#### Task goal
Nothing but the lines from the one with "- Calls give" through the end of the listing should be reproduced, each exactly and with pictures omitted.

#### Dataset excerpt
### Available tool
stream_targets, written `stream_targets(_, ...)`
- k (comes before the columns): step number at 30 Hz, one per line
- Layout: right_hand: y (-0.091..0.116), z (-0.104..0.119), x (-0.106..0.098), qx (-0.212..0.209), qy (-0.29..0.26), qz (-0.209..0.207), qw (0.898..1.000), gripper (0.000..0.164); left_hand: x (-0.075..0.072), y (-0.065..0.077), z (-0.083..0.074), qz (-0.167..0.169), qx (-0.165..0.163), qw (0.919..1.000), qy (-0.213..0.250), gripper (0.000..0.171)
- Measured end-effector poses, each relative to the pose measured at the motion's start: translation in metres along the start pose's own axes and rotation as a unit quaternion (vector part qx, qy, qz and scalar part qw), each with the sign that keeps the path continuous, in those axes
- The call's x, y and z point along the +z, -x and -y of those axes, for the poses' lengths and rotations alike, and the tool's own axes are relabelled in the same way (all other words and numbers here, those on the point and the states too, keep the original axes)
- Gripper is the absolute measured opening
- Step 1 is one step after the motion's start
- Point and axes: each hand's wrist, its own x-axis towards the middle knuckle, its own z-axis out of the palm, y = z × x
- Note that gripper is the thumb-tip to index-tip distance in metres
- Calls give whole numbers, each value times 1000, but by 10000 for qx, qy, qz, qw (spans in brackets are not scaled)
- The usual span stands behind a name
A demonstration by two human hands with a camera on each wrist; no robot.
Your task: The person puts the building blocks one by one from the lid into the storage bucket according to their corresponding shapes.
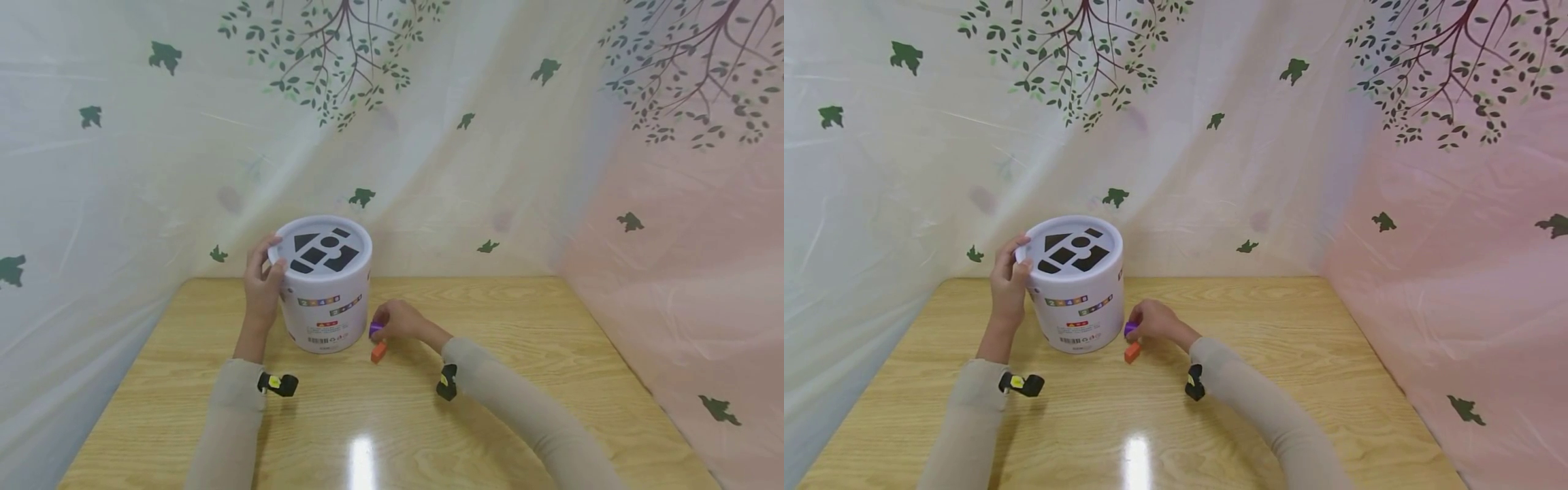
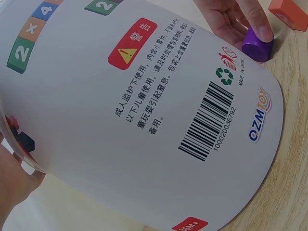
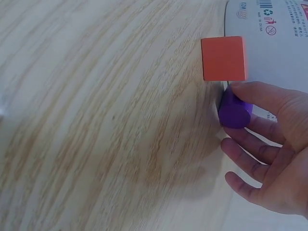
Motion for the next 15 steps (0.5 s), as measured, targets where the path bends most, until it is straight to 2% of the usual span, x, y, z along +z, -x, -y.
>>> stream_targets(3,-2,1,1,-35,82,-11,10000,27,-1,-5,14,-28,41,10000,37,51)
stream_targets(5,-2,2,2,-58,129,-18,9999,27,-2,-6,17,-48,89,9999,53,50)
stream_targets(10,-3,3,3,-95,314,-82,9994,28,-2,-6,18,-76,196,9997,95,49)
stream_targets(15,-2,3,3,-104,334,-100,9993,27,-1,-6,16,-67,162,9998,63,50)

#### Exercise response
- Calls give whole numbers, each value times 1000, but by 10000 for qx, qy, qz, qw (spans in brackets are not scaled)
- The usual span stands behind a name
A demonstration by two human hands with a camera on each wrist; no robot.
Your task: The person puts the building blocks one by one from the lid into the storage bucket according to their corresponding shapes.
Motion for the next 15 steps (0.5 s), as measured, targets where the path bends most, until it is straight to 2% of the usual span, x, y, z along +z, -x, -y.
>>> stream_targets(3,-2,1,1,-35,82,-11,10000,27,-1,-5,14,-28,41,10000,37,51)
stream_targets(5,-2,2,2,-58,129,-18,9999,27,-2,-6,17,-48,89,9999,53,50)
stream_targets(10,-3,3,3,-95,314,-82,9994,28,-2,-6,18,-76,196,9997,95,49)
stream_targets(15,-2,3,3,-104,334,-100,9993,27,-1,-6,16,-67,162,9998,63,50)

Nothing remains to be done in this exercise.